= Robert Stewart (soldier) =

Scottish soldier (died c.1670)

Sir Robert Stewart (died c.1670) was a Scottish soldier who twice served as Governor of Londonderry.

==Biography==
Robert probably was the fourth son of Robert Stewart, 1st Earl of Orkney and his wife Jean Kennedy. Although details of his origins in Scotland are unclear, he accompanied James I to England in 1603 and in 1609 was deputed to escort 800 troublesome followers of the fugitive Hugh O'Neill, 2nd Earl of Tyrone to Sweden. It is doubtful whether the task was satisfactorily executed as he was detained in Newcastle upon Tyne later that year, accompanied by three ships of Irishmen. He was nevertheless given permission to enter the service of Gustavus Adolphus of Sweden. He remained abroad until c. 1617 after which he was given a grants of land in counties Leitrim, Cavan, and Fermanagh. He again left for the continent this time to fight in the service of Sigismund III of Poland and in 1637 was given permission to recruit soldiers in Ireland to fight for the Swedish crown.

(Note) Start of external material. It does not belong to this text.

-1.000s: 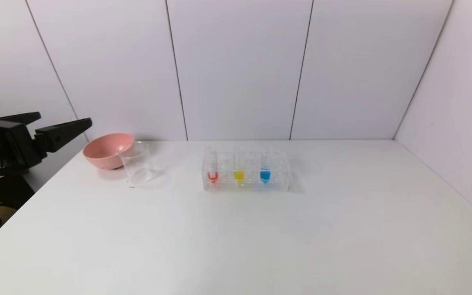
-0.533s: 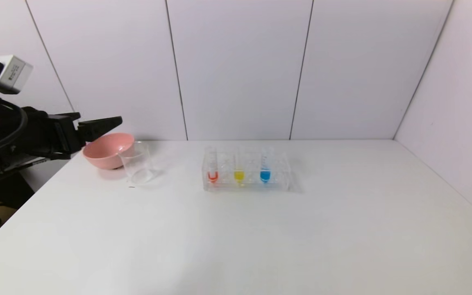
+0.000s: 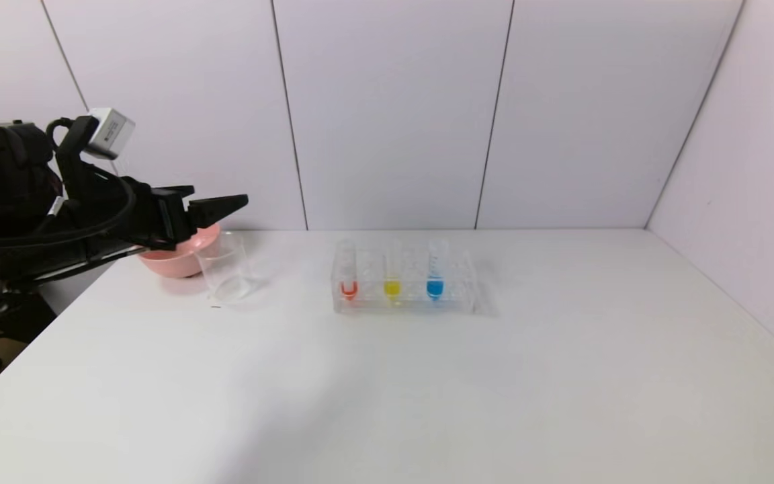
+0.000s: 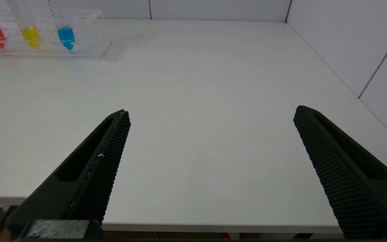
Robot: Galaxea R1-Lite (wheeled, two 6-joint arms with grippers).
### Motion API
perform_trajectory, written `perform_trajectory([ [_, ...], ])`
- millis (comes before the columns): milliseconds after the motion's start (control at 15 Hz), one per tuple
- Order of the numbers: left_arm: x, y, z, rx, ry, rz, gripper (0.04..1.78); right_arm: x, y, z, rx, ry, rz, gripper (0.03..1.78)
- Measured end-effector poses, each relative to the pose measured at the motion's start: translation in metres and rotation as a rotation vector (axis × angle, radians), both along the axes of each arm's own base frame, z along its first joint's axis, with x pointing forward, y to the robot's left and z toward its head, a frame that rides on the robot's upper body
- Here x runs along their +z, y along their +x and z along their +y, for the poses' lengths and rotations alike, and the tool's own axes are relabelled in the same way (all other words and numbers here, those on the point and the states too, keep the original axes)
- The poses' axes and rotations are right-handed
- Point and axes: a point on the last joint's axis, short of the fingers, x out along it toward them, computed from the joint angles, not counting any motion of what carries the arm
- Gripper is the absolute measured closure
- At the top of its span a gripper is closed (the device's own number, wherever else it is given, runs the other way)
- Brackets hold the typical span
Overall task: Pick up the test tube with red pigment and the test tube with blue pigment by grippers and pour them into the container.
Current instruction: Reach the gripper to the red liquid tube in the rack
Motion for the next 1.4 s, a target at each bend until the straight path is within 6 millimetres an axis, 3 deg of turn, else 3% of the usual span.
perform_trajectory([
  [267, -0.012, 0.025, -0.005, -0.243, -0.010, -0.126, 0.05, 0.000, 0.000, 0.000, 0.000, 0.000, 0.000, 0.04],
  [533, -0.033, 0.038, -0.009, -0.469, -0.018, -0.096, 0.05, 0.000, 0.000, 0.000, 0.000, 0.000, 0.000, 0.04],
  [1067, -0.065, 0.081, -0.021, -0.742, 0.005, -0.206, 0.05, 0.000, 0.000, 0.000, 0.000, 0.000, 0.000, 0.04],
  [1400, -0.090, 0.109, -0.039, -0.897, -0.002, -0.197, 0.05, 0.000, 0.000, 0.000, 0.000, 0.000, 0.000, 0.04],
])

In 1638, he was appointed governor of Culmore Castle on Lough Foyle, which commanded the seaward approaches to the city of Londonderry and was elected in February, 1639 to represent the city in the Irish parliament. After the outbreak of the Irish Rebellion of 1641 he was commissioned by Charles I to raise a regiment in Ireland, with which he managed to relieve Captain Audley Mervyn at Augher. They were unsuccessful in preventing Sir Phelim O'Neill from capturing Strabane but managed to secure the Barony of Raphoe which helped to guarantee the safety of Londonderry. Lack of support from England or Dublin meant that Stewart was forced to exhaust his own resources, and in the following spring his men were reduced to great extremities. Nevertheless, he and Sir William Stewart defeated Sir Phelim O'Neill at Glenmaquin, near Raphoe on 16 June 1642. In 1643 Stewart was briefly made Governor of Londonderry in addition to Culmore.

He continued on the offensive and in a skirmish near Clones on 13 June 1642 overpowered Owen Roe O'Neill. After the collapse of the Royalist cause in Ireland Stewart returned to Scotland but at the Restoration was given a company of foot and reappointed Governor of Londonderry as a reward for his services. He was replaced as Governor of Londonderry in 1661 by Colonel John Gorges, but allowed to retain the governorship of Culmore until his death in about 1670.